/astravel

Tiny and fast ESTree-compliant AST walker and modifier.

Primary LanguageJavaScriptMIT LicenseMIT

Astravel

Build Status NPM Version Dependency Status devDependency Status

A tiny and fast ESTree-compliant AST walker and modifier.

Key features:

  • Works on ESTree-compliant ASTs such as the ones produced by Acorn.
  • Runs both in a browser and in Node.
  • Out-of-the-box functions such as source code comments insertion.
  • No dependencies and small footprint.

Installation

The easiest way is to install it with the Node Package Manager:

npm install astravel

Alternatively, checkout this repository and install the development dependencies to build the module file:

git clone https://github.com/davidbonnet/astravel.git
cd astravel
npm install

The path to the module file is dist/astravel.min.js and can be linked to from an HTML webpage. When used in a browser environment, the module exposes a global variable astravel:

<script src="astravel.min.js" type="text/javascript"></script>

Usage

The astravel module consists of the following items:

astravel.defaultTraveler

This object describes a basic AST traveler. It contains the following methods:

  • go(node, state): Travels through the provided AST node with a given state (an object that can be of any type) by recursively calling this method.
  • find(node, state) ➞ Found?: Travels through the provided AST node with a given state. If it catches a Found instance, returns it. Otherwise, returns nothing.
  • [NodeType](node, state): Method handler for a specific NodeType.
  • makeChild(properties) ➞ traveler: Returns a custom AST traveler that inherits from this traveler with its own provided properties and the property super that points to this traveler.

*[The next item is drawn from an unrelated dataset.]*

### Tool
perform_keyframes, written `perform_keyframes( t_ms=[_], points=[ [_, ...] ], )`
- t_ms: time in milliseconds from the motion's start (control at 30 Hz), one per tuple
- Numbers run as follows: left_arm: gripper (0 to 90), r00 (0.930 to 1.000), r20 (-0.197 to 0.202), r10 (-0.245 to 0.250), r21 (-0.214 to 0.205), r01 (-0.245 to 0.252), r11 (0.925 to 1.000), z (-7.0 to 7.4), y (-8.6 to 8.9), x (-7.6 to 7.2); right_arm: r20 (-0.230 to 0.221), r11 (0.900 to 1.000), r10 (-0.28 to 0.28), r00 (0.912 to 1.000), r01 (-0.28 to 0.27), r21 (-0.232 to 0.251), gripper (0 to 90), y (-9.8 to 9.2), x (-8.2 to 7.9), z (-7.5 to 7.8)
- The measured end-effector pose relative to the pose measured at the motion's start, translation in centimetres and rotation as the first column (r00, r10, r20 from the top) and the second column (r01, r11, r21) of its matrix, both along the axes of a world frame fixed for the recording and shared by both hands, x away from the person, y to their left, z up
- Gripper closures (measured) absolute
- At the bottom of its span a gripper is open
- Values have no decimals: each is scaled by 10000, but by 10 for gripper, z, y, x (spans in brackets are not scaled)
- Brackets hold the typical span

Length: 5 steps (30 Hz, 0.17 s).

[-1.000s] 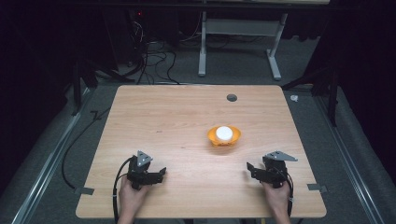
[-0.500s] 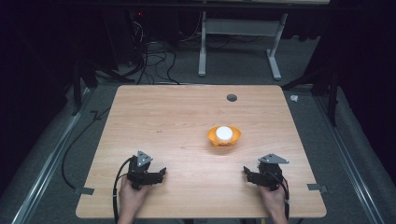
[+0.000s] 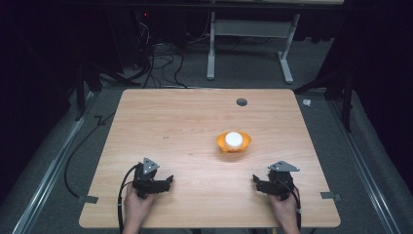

astravel.makeTraveler(properties) ➞ traveler

This function is similar to astravel.defaultTraveler.makeChild: it returns a traveler that inherits from the defaultTraveler with its own provided properties and the property super that points to the defaultTraveler object. These properties should redefine the traveler's behavior by implementing the go(node, state) method and/or any node handler.

When redefining the go method, make sure its basic functionality is kept by calling the parent's go method to keep traveling through the AST:

var customTraveler = astravel.makeTraveler({
   go: function(node, state) {
      // Code before entering the node
      console.log('Entering ' + node.type);
      // Call the parent's `go` method
      this.super.go.call(this, node, state);
      // Code after leaving the node
      console.log('Leaving ' + node.type);
   }
});

To skip specific node types, the most effective way is to replace the corresponding node handlers with a function that does nothing:

var ignore = Function.prototype;
var customTraveler = astravel.makeTraveler({
   FunctionDeclaration: ignore,
   FunctionExpression: ignore,
   ArrowFunctionExpression: ignore
});

astravel.Found(node, state)

This class creates an instance by initializing its node and state properties to the values provided to the constructor arguments. Its purpose is to be thrown from within a traveler's node handler, or it's go method. The traveler's find method then catches that instance and returns it. This is particularly useful for searching specific nodes and preventing the traveler to unnecessarily go through the entire AST.

This example shows how to look for the first function declaration:

var customTraveler = astravel.makeTraveler({
   FunctionDeclaration: function(node, state) {
      // Found first function declaration, end travel
      throw new astravel.Found(node, state);
   }
});
// Get the first function declaration, if any
var found = customTraveler.find(node);
if (found) console.log('Found function named ' + found.node.id.name);

astravel.attachComments(ast, comments) ➞ ast

This function attaches a list of comments to the corresponding nodes of a provided ast and returns that same ast. The ast is modified in-place and only the nodes getting comments are augmented with a comments and/or a trailingComments array property.

Each comment should be an object with the following properties:

  • type: "Line" or "Block"
  • value: Comment string value
  • start: Comment starting character offset number
  • end: Comment ending character offset number
  • loc: Location object with start and end properties containing one-based line number and zero-based column number properties.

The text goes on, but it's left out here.